L’appréciation réversible des capacités techniques des candidats

publié le 12 oct. 2015 à 02:08 par Cédric Imache   [ mis à jour le·12 oct. 2015 à 02:32 par Ludovic MYHIE ]
Dans un arrêt du 28 septembre 2015, la Cour administrative de Marseille (CAA Marseille, 28 septembre 2015, n° 14MA00612) a eu à se prononcer sur l’appréciation des capacités techniques d’un candidat retenu.

Contestant au fond la validité du contrat, le requérant soutient que l’offre de l’entreprise titulaire du marché aurait du être jugée irrégulière, dans la mesure où celle-ci ne disposait pas des capacités suffisantes (absence de qualification requise et moyens techniques insuffisants) pour exécuter la prestation.

Après avoir requalifié le moyen invoqué par le requérant, en positionnant le contentieux sur le terrain de l’examen des capacités du candidat, le juge effectue une analyse approfondie en deux temps :


1.     L’entreprise a-t-elle indiqué disposer des moyens suffisants ?

2.     L’entreprise dispose-t-elle réellement des moyens suffisants ?

Dans le cas des qualifications requises, le candidat avait pris formellement l’engagement de respecter les principes édictés par différents labels (FSC, PEFC) et indiquait qu’il était titulaire desdits labels, rendant dès lors sa candidature recevable. Le juge pousse l’analyse plus loin et, tout en confirmant que l’engagement de respect était suffisant, démontre que le titulaire ne disposait pas de ces labels, faussant dès lors l’analyse de ses capacités par le pouvoir adjudicateur.

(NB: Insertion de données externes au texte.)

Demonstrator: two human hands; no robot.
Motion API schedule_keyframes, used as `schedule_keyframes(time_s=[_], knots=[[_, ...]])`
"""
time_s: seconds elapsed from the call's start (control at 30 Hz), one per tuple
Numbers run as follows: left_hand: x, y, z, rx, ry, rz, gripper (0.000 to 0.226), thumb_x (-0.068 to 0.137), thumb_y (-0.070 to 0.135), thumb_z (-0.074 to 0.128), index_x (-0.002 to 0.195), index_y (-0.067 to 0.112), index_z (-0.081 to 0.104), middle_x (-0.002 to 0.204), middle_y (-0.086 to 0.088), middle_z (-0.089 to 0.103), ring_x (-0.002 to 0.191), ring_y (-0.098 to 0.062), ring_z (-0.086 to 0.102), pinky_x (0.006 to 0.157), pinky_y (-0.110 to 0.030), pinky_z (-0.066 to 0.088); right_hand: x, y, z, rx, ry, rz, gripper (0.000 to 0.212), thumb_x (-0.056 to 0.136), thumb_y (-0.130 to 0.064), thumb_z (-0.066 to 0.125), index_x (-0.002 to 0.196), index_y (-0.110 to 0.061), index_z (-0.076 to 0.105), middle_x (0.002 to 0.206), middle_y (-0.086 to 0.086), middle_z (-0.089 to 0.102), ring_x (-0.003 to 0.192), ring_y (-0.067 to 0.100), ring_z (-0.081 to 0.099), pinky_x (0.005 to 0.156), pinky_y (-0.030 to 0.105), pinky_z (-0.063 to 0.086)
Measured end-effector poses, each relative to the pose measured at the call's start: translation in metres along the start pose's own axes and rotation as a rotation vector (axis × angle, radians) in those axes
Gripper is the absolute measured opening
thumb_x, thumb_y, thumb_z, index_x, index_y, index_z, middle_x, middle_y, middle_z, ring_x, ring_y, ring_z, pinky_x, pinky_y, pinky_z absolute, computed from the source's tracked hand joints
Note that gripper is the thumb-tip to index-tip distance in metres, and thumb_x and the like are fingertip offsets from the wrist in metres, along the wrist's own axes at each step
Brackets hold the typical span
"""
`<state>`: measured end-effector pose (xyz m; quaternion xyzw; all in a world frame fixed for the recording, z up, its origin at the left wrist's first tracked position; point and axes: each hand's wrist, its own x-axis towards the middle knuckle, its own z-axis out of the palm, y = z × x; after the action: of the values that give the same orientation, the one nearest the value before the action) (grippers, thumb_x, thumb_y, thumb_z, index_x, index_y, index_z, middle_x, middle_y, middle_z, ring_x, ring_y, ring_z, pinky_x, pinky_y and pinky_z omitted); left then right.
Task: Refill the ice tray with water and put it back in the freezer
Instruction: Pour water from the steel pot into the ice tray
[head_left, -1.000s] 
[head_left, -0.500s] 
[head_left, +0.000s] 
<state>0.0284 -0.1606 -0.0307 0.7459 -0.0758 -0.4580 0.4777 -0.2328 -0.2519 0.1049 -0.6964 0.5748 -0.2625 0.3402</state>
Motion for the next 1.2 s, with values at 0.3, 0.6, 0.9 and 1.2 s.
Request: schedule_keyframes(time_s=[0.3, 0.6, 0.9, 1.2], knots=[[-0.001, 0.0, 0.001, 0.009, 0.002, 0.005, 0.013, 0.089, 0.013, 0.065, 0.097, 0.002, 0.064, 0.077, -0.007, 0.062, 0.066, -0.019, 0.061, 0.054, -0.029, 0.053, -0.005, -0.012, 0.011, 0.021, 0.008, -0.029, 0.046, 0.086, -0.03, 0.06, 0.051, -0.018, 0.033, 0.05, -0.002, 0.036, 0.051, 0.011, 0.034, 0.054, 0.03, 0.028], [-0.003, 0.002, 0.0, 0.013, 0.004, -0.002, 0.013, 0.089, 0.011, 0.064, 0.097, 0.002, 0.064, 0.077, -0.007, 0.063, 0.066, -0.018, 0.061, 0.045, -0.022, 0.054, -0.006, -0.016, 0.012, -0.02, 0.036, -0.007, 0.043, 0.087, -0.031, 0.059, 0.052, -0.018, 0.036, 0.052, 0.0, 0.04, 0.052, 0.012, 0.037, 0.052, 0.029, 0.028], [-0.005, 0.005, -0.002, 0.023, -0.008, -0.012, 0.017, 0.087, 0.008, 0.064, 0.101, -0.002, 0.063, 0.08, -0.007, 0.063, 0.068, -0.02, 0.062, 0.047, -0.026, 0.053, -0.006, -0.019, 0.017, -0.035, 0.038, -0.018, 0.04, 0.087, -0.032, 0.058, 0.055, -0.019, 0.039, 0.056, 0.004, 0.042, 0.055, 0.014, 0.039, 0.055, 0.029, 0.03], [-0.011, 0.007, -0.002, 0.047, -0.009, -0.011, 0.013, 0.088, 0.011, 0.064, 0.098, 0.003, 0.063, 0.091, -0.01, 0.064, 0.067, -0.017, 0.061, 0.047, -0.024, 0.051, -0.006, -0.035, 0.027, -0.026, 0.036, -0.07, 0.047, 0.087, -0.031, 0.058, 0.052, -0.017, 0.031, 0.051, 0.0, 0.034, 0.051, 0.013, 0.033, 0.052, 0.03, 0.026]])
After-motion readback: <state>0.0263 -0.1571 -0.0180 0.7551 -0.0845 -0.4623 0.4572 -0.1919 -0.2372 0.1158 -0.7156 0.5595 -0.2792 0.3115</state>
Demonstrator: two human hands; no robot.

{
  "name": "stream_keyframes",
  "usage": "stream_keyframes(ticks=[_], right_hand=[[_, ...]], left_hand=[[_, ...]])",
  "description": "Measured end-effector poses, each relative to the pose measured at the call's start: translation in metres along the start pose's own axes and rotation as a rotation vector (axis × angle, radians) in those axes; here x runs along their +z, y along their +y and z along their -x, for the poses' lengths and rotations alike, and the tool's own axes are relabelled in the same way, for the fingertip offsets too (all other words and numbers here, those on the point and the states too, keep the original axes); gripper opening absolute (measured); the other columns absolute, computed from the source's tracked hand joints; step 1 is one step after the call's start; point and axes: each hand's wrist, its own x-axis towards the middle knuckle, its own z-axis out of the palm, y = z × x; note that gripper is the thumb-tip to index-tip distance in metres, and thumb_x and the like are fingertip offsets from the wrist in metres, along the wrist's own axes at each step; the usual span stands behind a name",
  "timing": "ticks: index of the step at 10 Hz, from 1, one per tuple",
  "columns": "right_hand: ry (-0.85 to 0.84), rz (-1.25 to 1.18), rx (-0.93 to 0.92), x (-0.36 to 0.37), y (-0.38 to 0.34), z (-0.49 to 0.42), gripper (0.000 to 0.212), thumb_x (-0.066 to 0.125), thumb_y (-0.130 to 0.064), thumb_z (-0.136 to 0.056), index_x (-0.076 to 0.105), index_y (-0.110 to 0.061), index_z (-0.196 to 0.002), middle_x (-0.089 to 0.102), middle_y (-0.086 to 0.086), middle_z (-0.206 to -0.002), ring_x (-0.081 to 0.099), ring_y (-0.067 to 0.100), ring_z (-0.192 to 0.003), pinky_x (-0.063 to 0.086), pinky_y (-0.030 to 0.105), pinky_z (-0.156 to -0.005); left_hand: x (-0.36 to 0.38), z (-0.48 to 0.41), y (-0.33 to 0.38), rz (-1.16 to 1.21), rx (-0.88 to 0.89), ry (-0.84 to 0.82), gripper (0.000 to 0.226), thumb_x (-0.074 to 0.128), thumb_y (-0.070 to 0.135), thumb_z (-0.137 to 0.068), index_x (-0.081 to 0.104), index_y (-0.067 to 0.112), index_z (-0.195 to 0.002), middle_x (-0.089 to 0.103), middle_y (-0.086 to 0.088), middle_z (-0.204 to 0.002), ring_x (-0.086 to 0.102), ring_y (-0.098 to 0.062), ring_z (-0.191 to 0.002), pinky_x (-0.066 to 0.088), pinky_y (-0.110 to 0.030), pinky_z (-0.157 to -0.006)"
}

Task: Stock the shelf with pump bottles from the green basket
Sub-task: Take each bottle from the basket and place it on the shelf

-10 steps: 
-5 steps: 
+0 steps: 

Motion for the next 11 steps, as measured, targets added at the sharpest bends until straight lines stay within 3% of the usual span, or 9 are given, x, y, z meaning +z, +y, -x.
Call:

Dans le cas des moyens techniques, le candidat avait dissimulé ses insuffisances et s’appuyait sur les capacités d’une autre entreprise, mais sans mentionner dans son offre le recours à un opérateur distinct, là encore faussant l’examen de la candidature effectué par le pouvoir adjudicateur. Sur ce point, le juge rappelle qu’un candidat peut s’appuyer sur les moyens d’un autre opérateur, pour autant qu’il justifie des capacités de ce dernier et qu’il apporte la preuve qu’il disposera de ses moyens pour l’exécution du marché.

Le juge annule donc le marché (dont l’exécution était terminée) et indemnise le candidat évincé de son manque à gagner.

Que retenir de cet arrêt ?

Que le principe de séparation des phases d’examen des candidatures et d’analyse des offres n’empêche pas le maitre d’ouvrage de revenir sur sa décision d’admettre une candidature, s’il s’avère que celle-ci comportait des éléments délibérément faussés par le candidat, susceptibles d’avoir exercé une influence sur l’appréciation portée sur sa candidature.